The answer must be an exact copy of the entries that follow, with all images removed.

*** Opening of INFORMATION GIVEN ***

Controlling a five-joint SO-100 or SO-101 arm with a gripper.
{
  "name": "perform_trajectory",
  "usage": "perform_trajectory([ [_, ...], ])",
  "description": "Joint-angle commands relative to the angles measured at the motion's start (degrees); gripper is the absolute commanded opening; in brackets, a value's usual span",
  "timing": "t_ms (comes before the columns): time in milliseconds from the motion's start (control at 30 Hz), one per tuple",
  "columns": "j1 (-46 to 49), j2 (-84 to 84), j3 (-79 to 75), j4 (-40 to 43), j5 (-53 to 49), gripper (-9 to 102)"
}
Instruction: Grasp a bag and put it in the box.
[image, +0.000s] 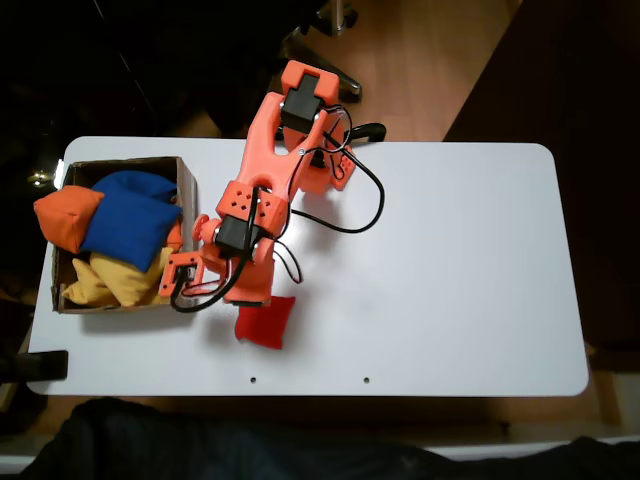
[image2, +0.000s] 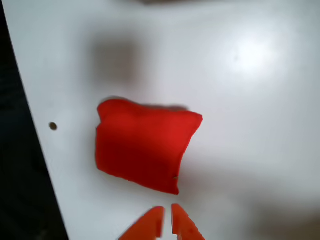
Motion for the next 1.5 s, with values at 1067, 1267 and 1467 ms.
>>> perform_trajectory([
  [1067, 1.14, -5.01, 0.97, -3.69, 2.9, 61],
  [1267, 0.7, -8.09, 1.23, -4.39, 3.69, 62],
  [1467, 0.62, -10.28, 1.32, -5.63, 3.96, 62],
])
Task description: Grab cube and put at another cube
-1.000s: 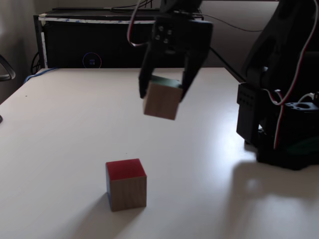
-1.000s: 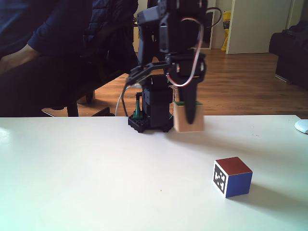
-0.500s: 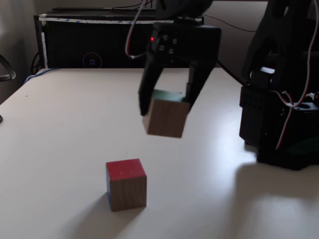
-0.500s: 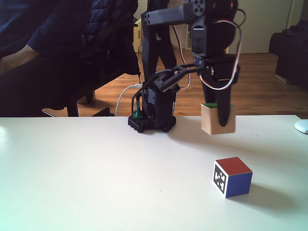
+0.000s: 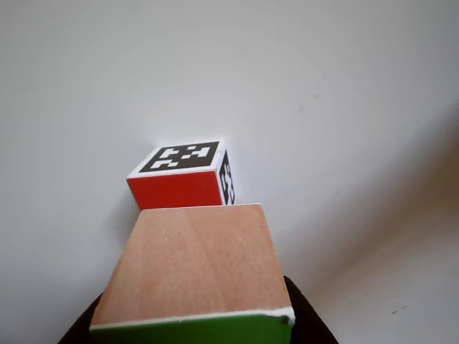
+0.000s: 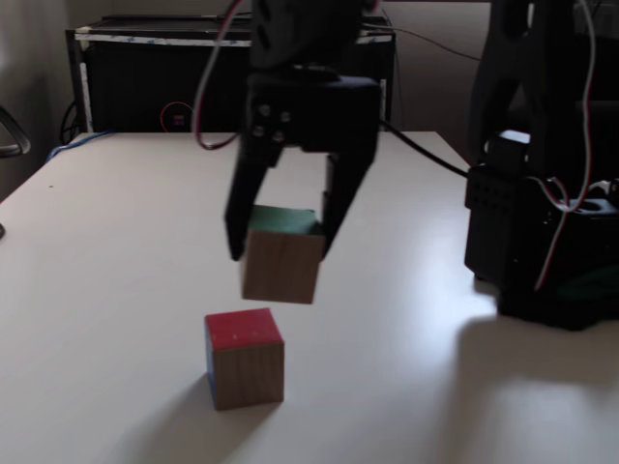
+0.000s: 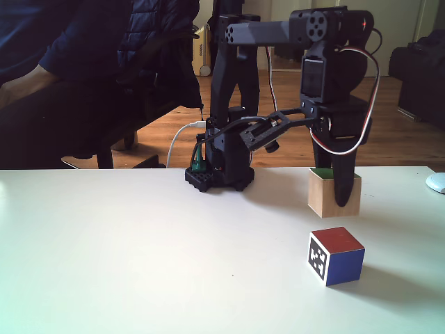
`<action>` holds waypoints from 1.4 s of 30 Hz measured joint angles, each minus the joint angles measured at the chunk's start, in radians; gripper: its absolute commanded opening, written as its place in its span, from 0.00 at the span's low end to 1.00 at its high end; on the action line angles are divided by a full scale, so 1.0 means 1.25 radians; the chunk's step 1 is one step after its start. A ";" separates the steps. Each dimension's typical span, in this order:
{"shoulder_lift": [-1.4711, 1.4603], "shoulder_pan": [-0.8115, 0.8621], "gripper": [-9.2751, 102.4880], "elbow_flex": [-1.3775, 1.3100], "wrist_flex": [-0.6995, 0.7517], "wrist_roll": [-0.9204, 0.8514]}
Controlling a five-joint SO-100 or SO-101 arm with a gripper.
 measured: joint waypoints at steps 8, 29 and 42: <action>-0.085 0.002 0.14 -0.086 0.000 0.011; -0.152 0.040 0.18 -0.121 0.000 0.010; -0.152 0.048 0.45 -0.123 0.023 0.017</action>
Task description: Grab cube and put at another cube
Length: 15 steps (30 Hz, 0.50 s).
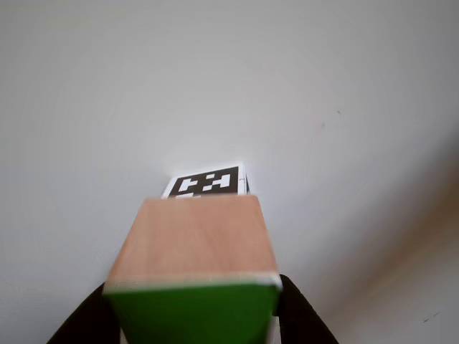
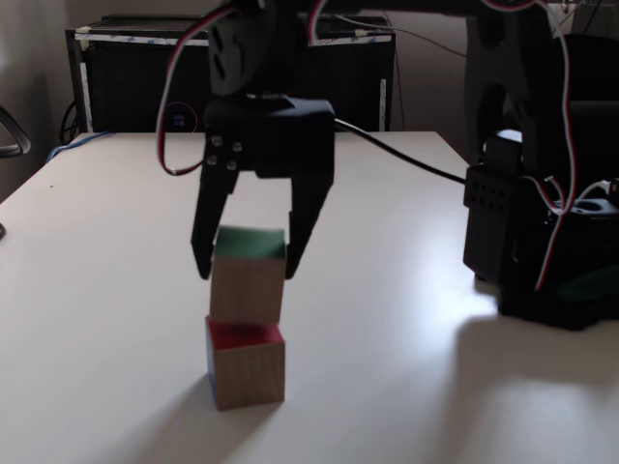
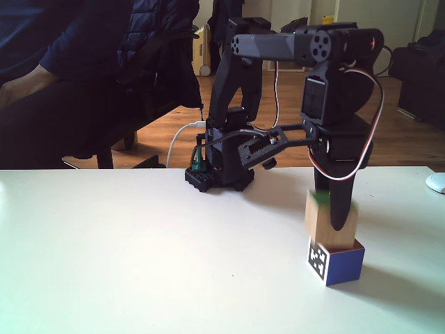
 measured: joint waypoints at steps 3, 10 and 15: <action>0.000 0.001 0.47 0.000 0.006 -0.004; 0.000 0.001 0.50 0.000 0.022 0.001; 0.011 0.002 0.51 -0.007 0.058 0.011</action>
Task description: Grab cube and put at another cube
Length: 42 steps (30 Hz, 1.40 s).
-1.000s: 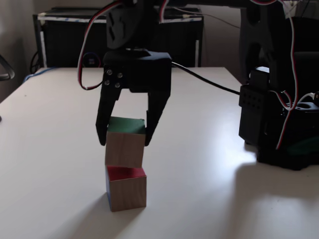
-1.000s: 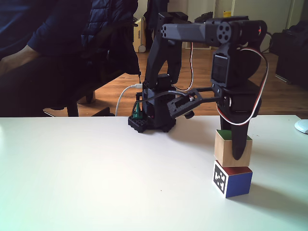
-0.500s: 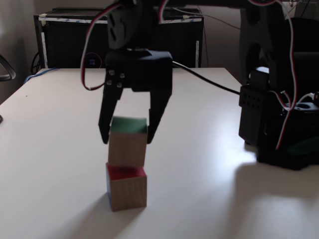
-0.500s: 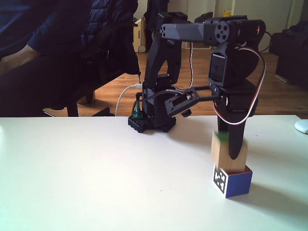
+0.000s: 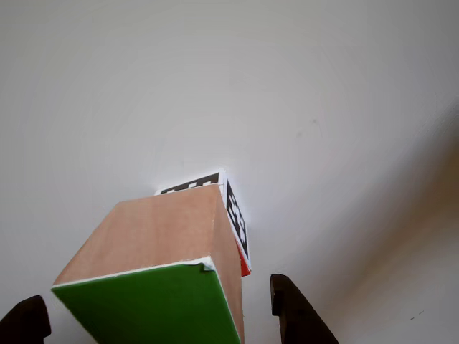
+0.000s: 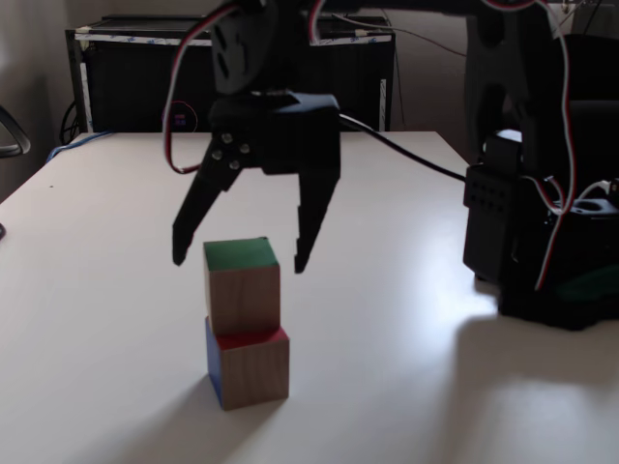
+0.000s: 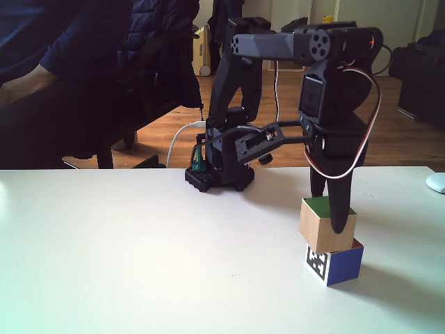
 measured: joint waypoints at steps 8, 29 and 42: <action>0.281 -0.010 0.46 0.000 0.029 0.000; 1.182 0.315 0.08 0.833 -0.398 -0.268; 1.395 0.291 0.08 1.093 -0.423 -0.306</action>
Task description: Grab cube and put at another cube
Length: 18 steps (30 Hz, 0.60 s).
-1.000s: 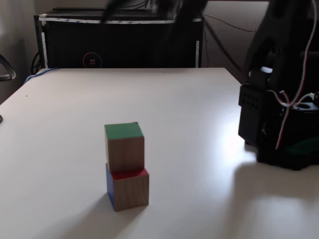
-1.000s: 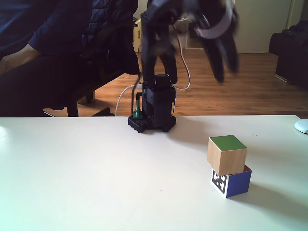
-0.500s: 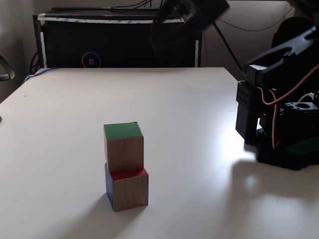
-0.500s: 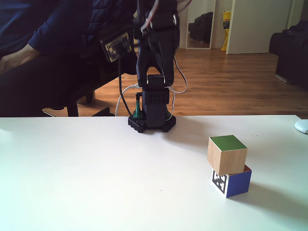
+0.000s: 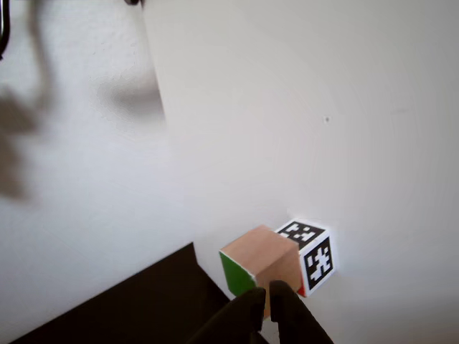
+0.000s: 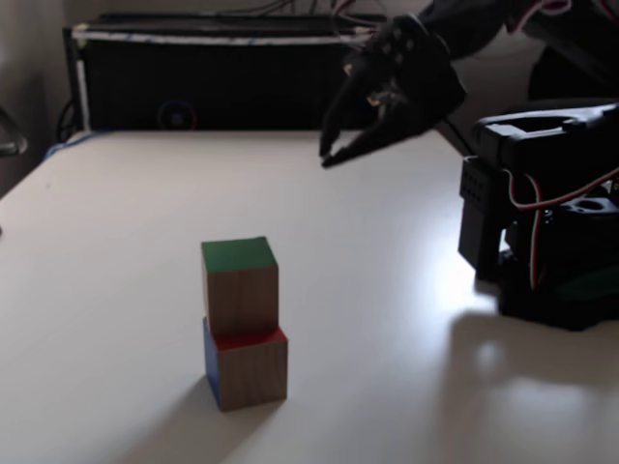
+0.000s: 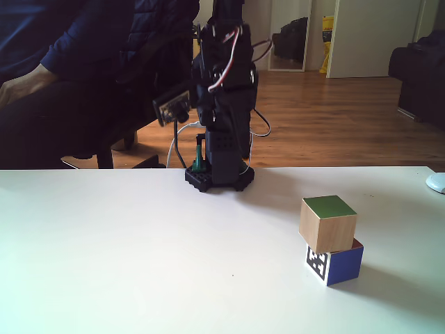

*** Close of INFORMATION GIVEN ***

• RESULT OF THE EXERCISE:
Controlling a five-joint SO-100 or SO-101 arm with a gripper.
{
  "name": "perform_trajectory",
  "usage": "perform_trajectory([ [_, ...], ])",
  "description": "Joint-angle commands relative to the angles measured at the motion's start (degrees); gripper is the absolute commanded opening; in brackets, a value's usual span",
  "timing": "t_ms (comes before the columns): time in milliseconds from the motion's start (control at 30 Hz), one per tuple",
  "columns": "j1 (-46 to 49), j2 (-84 to 84), j3 (-79 to 75), j4 (-40 to 43), j5 (-53 to 49), gripper (-9 to 102)"
}
Instruction: Grasp a bag and put it in the box.
[image, +0.000s] 
[image2, +0.000s] 
Motion for the next 1.5 s, with values at 1067, 1267 and 1467 ms.
>>> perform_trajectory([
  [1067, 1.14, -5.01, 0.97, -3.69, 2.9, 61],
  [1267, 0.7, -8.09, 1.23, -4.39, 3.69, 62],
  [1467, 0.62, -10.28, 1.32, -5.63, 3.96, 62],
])
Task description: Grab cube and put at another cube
-1.000s: 
-1.000s: 
-0.500s: 
-0.500s: 
+0.000s: 
+0.000s: 
+0.000s: 
`<action>` holds waypoints from 1.4 s of 30 Hz measured joint angles, each minus the joint angles measured at the chunk's start, in radians; gripper: its absolute commanded opening, written as its place in its span, from 0.00 at the span's low end to 1.00 at its high end; on the action line angles are divided by a full scale, so 1.0 means 1.25 radians; the chunk's step 1 is one step after its start. A ";" separates the steps. Each dimension's typical span, in this order:
{"shoulder_lift": [-1.4711, 1.4603], "shoulder_pan": [-0.8115, 0.8621], "gripper": [-9.2751, 102.4880], "elbow_flex": [-1.3775, 1.3100], "wrist_flex": [-0.6995, 0.7517], "wrist_roll": [-0.9204, 0.8514]}
Controlling a five-joint SO-100 or SO-101 arm with a gripper.
 measured: joint waypoints at steps 8, 29 and 42: <action>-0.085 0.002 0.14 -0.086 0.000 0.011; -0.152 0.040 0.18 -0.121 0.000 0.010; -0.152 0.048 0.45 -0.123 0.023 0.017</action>
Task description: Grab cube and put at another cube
Length: 15 steps (30 Hz, 0.50 s).
 measured: joint waypoints at steps 3, 10 and 15: <action>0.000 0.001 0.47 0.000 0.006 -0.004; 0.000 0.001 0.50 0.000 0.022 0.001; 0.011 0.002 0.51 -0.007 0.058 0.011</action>
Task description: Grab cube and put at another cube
Length: 42 steps (30 Hz, 1.40 s).
-1.000s: 
-1.000s: 
-0.500s: 
-0.500s: 
+0.000s: 
+0.000s: 
+0.000s: 
 measured: joint waypoints at steps 8, 29 and 42: <action>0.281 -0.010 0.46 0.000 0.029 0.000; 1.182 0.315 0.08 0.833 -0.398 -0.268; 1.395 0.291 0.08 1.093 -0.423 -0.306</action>
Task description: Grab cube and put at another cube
Length: 18 steps (30 Hz, 0.60 s).
-1.000s: 
-1.000s: 
-0.500s: 
-0.500s: 
+0.000s: 
+0.000s: 
+0.000s: 

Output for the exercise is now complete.